Prêchez, patrocinez

« Pressez-moi de me joindre à femme autre que sotte;
Prêchez, patrocinez jusqu’à la Pentecôte,
Vous serez ébahi, quand vous serez au bout,
Que vous ne m’aurez rien persuadé du tout  »
L’Ecole des femmes, I, 1 (v. 119-122)

De même que « l’infaillible apanage », la formule provient du Tiers Livre de Rabelais :

I’entendz, respondist Pantagruel, et me semblez bon topicqueur et affecté a vostre cause.
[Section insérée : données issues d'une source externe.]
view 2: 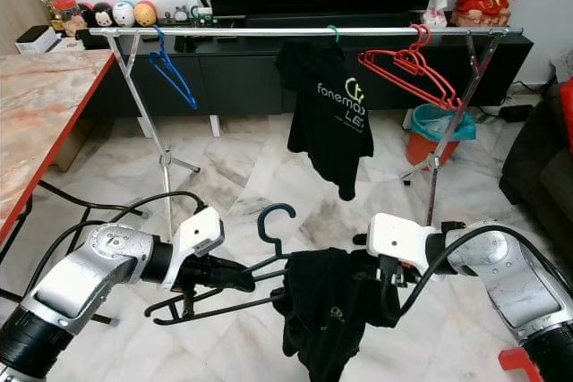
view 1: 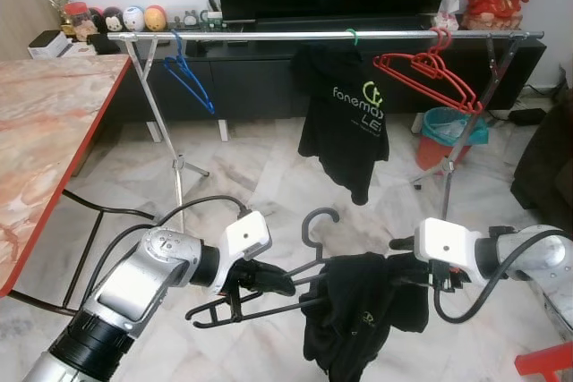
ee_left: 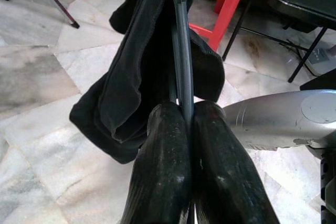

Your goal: Hang hanger

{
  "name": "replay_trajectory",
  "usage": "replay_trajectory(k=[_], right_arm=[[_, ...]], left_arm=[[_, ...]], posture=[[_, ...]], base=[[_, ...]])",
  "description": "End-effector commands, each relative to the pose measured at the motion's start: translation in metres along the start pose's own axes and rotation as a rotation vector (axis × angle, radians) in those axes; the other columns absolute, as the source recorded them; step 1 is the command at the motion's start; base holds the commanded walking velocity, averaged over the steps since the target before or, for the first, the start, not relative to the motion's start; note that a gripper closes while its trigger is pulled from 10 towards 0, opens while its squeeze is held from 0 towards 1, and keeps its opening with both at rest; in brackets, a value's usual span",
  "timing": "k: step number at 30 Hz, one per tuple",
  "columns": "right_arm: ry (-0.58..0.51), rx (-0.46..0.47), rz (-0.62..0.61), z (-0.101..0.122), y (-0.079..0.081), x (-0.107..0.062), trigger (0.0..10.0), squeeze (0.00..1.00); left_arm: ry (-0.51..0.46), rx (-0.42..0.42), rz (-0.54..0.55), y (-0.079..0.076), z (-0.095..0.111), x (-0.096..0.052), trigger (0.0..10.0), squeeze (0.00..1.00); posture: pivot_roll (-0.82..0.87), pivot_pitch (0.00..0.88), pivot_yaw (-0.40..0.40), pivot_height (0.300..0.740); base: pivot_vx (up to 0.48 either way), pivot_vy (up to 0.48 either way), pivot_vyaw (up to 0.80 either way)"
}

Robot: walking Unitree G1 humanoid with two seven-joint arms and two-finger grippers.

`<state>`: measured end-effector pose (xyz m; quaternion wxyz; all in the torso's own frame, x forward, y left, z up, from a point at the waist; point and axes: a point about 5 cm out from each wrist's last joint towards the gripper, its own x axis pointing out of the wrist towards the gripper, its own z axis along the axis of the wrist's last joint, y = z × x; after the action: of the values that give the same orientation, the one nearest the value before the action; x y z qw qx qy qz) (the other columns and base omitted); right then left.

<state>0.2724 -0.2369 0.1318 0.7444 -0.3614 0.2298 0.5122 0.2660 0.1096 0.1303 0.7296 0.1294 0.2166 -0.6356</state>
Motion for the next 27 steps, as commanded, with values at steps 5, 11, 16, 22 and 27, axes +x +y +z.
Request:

Mais preschez et patrocinez d’icy a la Pentecouste, enfin vous serez esbahy comment rien ne m’aurez persuadé.
(Chap. V « Comment Pantagruel deteste les debteurs et emprunteurs »)

 

La provenance de cette citation sera relevée dans le Panégyrique de l’Ecole des femmes de Robinet :

Je passe sous silence, que ce n’est qu’un mélange des larcins que l’Auteur a fait de tous côtés, jusqu’à son « Prêchez et patrocinez jusqu’à la Pentecôte », qu’il a pris dans le Rabelais.
(p. 52)

 

Vous savez bien que c’est une Réponse de Panurge à Pantagruel, qu’il a mise exprès dans la bouche d’Arnolphe, à cause qu’elle venait à propos.